One of the benefits of storing spatial data in database systems is the ability to efficiently query data by location. For example, “where are all the fire hydrants within a certain distance of a given point?” Typically, a variety of spatial interactions are supported, meaning that you can find all the geometries that interact with a query geometry, or only the ones that are within, or touch, or are equal to it. A great deal of research has gone into defining different spatial interactions, resulting in something called the DE-9IM model, and eventually a set of standard predicates endorsed by the OGC®.
There are a few ways one might want to leverage this spatial querying ability. One common use is to select an area of interest when extracting data from a large spatial table. Another possibility is to do a spatial join, e.g. “find all of the parks that are within a certain distance of a school”. Some spatial ETL (extract, transform and load) tools, like FME® can already accomplish this.
We are also interested in a third case, spatial querying during an ETL process. What spatial ETL does is read spatial data from somewhere, transform it into the required format and data model, and then write it somewhere else; in this context, querying can help with the transformation step. While we’ve done this already with Oracle® and ArcSDETM, we’re excited about providing this capability for the other spatial databases we support.

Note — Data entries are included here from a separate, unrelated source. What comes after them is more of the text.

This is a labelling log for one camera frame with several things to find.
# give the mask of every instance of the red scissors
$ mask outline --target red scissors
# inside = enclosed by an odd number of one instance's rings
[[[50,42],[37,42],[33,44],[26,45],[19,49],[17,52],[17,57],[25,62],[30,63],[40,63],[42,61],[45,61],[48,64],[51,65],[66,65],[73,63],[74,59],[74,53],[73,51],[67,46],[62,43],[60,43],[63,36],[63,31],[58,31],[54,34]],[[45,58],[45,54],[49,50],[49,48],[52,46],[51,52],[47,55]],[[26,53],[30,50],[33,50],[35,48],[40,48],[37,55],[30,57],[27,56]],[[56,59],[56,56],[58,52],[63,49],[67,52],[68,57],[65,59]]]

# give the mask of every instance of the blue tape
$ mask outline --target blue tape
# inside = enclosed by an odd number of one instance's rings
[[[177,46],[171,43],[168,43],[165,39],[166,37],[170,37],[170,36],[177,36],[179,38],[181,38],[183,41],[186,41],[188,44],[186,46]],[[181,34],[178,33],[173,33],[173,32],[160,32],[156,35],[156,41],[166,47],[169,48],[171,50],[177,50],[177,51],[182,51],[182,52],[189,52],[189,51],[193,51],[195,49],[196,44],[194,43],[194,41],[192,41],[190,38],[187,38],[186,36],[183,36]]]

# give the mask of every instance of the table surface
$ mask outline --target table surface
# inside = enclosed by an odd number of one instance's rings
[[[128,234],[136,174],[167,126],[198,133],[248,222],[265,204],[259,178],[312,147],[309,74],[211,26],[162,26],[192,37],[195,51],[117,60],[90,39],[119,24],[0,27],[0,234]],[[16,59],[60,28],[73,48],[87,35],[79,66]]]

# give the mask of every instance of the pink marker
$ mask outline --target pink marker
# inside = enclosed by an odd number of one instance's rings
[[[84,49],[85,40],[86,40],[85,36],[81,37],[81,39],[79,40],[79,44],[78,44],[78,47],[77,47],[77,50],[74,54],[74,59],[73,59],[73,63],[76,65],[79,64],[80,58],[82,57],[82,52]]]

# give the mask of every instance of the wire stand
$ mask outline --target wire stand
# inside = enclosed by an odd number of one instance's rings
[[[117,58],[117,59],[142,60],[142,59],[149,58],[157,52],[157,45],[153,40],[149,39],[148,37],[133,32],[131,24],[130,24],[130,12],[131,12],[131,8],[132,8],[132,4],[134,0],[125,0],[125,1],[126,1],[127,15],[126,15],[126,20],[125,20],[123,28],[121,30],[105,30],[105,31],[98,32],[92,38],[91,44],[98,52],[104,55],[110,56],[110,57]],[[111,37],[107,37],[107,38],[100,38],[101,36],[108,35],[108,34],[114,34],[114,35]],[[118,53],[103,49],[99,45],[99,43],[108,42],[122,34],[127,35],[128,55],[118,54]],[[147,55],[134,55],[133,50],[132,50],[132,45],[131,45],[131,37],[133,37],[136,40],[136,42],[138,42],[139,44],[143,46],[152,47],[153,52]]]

I’ll motivate this with an example. Imagine that a user wants to load a small number of new features from a MapInfo® file into an Oracle database, but wants to ensure that the new features are not already there. They could design an ETL process that reads features from the input file, and for each feature, queries the database to determine if there are any nearby features with similar attributes. If features were found, the potential duplicate could be flagged for further investigation.